Segment Open

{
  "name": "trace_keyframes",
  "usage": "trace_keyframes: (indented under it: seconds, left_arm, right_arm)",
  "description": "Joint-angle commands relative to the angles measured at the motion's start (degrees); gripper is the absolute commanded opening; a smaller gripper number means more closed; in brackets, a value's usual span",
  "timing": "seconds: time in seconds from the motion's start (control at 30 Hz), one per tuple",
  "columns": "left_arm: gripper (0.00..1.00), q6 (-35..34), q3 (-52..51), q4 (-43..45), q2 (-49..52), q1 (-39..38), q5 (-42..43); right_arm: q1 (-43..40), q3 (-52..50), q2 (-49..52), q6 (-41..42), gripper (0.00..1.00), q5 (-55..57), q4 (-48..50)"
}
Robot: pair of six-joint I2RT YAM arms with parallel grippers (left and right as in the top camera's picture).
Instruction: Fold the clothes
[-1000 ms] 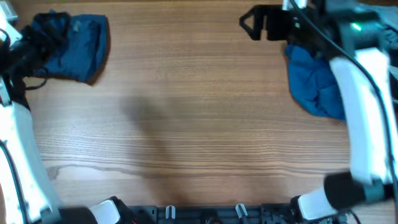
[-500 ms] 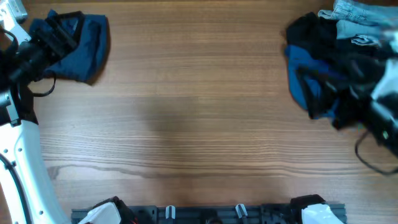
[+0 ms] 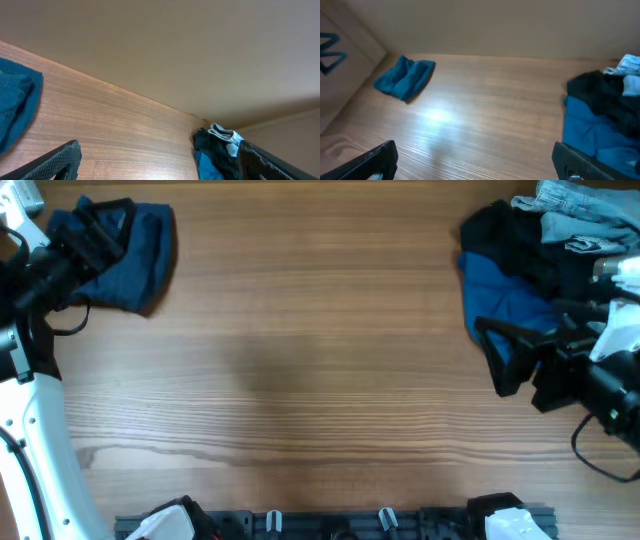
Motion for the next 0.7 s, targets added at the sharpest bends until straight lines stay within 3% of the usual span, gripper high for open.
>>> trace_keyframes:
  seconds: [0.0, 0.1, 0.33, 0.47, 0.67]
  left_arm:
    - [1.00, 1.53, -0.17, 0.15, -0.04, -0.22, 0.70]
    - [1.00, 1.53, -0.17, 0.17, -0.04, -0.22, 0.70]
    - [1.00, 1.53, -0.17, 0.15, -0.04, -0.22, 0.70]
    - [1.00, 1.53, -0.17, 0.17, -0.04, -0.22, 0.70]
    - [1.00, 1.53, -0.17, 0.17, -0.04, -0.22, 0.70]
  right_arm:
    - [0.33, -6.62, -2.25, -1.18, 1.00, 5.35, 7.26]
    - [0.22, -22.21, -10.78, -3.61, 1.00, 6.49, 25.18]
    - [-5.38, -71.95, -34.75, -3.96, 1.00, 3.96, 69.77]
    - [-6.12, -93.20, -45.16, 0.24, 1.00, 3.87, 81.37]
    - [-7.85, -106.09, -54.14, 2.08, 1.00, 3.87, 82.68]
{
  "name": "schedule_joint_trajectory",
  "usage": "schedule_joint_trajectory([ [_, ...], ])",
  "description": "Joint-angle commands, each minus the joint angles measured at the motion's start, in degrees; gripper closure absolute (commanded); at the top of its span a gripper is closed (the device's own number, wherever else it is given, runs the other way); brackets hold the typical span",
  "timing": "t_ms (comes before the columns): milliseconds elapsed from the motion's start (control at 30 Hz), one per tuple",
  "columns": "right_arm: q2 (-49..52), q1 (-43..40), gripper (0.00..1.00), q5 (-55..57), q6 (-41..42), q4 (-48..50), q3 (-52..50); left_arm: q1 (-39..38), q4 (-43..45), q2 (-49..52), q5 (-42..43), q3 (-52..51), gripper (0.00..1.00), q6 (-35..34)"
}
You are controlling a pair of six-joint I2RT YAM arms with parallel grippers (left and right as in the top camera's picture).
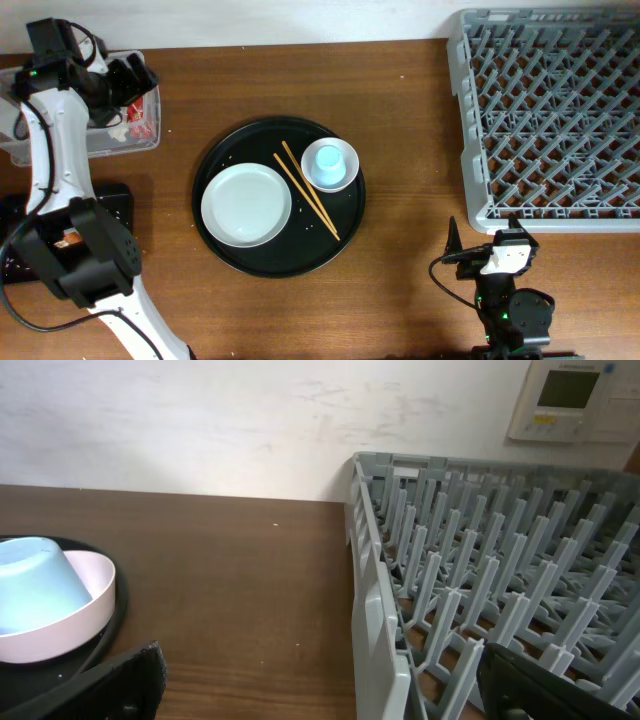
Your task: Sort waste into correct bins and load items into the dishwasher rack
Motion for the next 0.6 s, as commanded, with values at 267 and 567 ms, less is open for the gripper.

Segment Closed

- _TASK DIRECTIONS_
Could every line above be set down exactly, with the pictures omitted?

- _SOLUTION TO THE PROBLEM_
{
  "name": "trace_keyframes",
  "usage": "trace_keyframes: (indented under it: seconds, left_arm, right_arm)",
  "description": "Joint-angle commands relative to the angles measured at the motion's start (degrees); gripper is the absolute commanded opening; a smaller gripper number means more closed; in brackets, a value's usual span",
  "timing": "seconds: time in seconds from the motion's start (control at 30 Hz), one per tuple",
  "columns": "left_arm: gripper (0.00..1.00), q6 (-35..34), q3 (-52..51), q4 (-43..45), q2 (-49..52), q1 (-39..38), q5 (-42..43); right_arm: q1 (-43..40), q3 (-52..50), q2 (-49..52), q6 (-41..42), gripper (0.00..1.00), q5 (-55..57), q4 (-48..50)"
}
Robot: pair of six-joint I2RT YAM arms with parallel grippers (left and right as in the top camera's picture).
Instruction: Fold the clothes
[-1000 ms] 
[-500 ms] 
[+0 ms] 
Motion for the next 0.7 s, targets added at the sharpest bends until straight lines stay within 3% of the usual span, gripper high for open.
>>> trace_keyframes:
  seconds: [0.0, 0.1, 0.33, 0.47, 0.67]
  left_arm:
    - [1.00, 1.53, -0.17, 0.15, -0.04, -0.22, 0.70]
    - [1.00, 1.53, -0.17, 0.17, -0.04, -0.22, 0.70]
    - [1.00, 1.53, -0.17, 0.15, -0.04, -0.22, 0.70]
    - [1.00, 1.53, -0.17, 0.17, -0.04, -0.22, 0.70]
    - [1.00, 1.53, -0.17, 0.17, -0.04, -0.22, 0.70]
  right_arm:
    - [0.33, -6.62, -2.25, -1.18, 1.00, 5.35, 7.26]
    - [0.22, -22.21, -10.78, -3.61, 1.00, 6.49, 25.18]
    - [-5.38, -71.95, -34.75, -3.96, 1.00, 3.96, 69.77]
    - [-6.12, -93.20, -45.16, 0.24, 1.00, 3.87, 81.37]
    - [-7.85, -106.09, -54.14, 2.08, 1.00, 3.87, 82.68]
{
  "name": "schedule_joint_trajectory",
  "usage": "schedule_joint_trajectory([ [_, ...], ])",
  "description": "Joint-angle commands, each minus the joint angles measured at the motion's start, in degrees; gripper closure absolute (commanded); at the top of its span a gripper is closed (the device's own number, wherever else it is given, runs the other way); brackets hold the typical span",
  "timing": "t_ms (comes before the columns): milliseconds elapsed from the motion's start (control at 30 Hz), one per tuple",
  "columns": "right_arm: q2 (-49..52), q1 (-43..40), gripper (0.00..1.00), q5 (-55..57), q6 (-41..42), q4 (-48..50), q3 (-52..50); left_arm: q1 (-39..38), q4 (-43..45), q2 (-49..52), q5 (-42..43), q3 (-52..51), gripper (0.00..1.00), q6 (-35..34)"
}
You are controlling a pair of six-joint I2RT YAM arms with parallel grippers (left and right as in the top camera's picture).
Your task: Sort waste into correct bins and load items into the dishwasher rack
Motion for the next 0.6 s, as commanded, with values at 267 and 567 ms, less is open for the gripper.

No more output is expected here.